The respondents-plaintiffs, who are working as casual labourers with General Reserve Engineering Force (GREF), had filed a suit for seeking declaration that they are entitled to pay as admissible to other counterpart doing the same job in the Department on the principle of 'Equal Pay for Equal Work'. The respondents- plaintiffs were working as causal labourers with GREF since 1978-
79. The GREF being an integral part of the armed forces, the provisions of the Army Act has been applied to this force. The force Regular Second Appeal No. 2608 of 1989 2 has thus employed pioneers in its organization and they are doing the job of construction and maintenance of roads and buildings and loading/unloading of stores. The same duties or jobs are being assigned to the respondents-plaintiffs but they were being paid much less as compared to the regular employees i.e. the pioneers.
The respondents-plaintiffs thus filed the suit by praying for grant of 'Equal Pay for Equal Work' and pleaded that they would be entitled to receive same salary as was being paid to the pioneer employed to the force.
All the suits filed by the respondents-plaintiffs were seriously contested. It was pointed out that the respondents-plaintiffs were employed as causal labourers on six months basis and were given one day break on completion of 179 days of service. It was accordingly pleaded that they were not entitled to get the same salary as was given to the members of the GREF who were integral part of the force. It is also stated that the causal labourers are employed on daily/monthly basis and their salaries are regularized by the local civil authority. It is also stated that the pioneers are the trained personals and in addition to their duties, they are also required to perform security duties. On the basis of pleadings, the following issues were framed by the trial Court:-
1. Whether the plaintiff is entitled to the declaration as prayed for and also arrears of pay?OPD
2. Whether the notice under Section 80 CPC is not legal?
OPD
3. Whether the plaintiff has got no locus standi to file this suit? OPD Regular Second Appeal No. 2608 of 1989 3
4. Whether the suit is under stamped?OPD
5. Relief Finding issues No. 1 and 2 against the appellant, the suits were dismissed. The respondents-plaintiffs filed an appeal against the same, which was allowed and thus these orders were impugned through the present Regular Second Appeal.

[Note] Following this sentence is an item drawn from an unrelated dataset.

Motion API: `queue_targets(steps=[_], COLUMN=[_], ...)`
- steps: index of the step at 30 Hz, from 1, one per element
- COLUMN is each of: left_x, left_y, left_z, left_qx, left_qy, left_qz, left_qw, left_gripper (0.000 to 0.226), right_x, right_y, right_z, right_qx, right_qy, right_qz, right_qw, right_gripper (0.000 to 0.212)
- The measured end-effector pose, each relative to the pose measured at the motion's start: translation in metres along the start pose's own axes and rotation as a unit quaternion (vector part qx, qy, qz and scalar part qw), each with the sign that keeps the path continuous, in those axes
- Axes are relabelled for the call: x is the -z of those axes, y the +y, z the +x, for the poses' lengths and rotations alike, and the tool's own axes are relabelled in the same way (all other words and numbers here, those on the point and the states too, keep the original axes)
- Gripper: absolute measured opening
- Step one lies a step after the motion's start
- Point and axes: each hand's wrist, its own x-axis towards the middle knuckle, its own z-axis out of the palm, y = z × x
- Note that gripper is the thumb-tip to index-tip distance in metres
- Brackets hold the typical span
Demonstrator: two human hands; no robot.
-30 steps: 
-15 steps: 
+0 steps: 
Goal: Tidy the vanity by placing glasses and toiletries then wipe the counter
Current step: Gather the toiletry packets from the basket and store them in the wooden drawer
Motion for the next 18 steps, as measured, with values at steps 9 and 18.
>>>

The First Appellate Court has well analyzed the legal as well as the factual position. The counsel for the respondents has drawn my attention to the finding given by the First Appellate Court as recorded in the impugned judgment to show that the court had found that the respondents-plaintiffs were working as casual labourers and that it was not disputed that they were performing the same duties as were being performed by the pioneers but were being paid much less than the pioneer. Finding that this system of giving breaks was deprecated by the Hon'ble Supreme Court, the Court came to view that the respondents-plaintiffs would be entitled to minimum of the scale though not all other benefits that may be available to the pioneers, who were the regular employees.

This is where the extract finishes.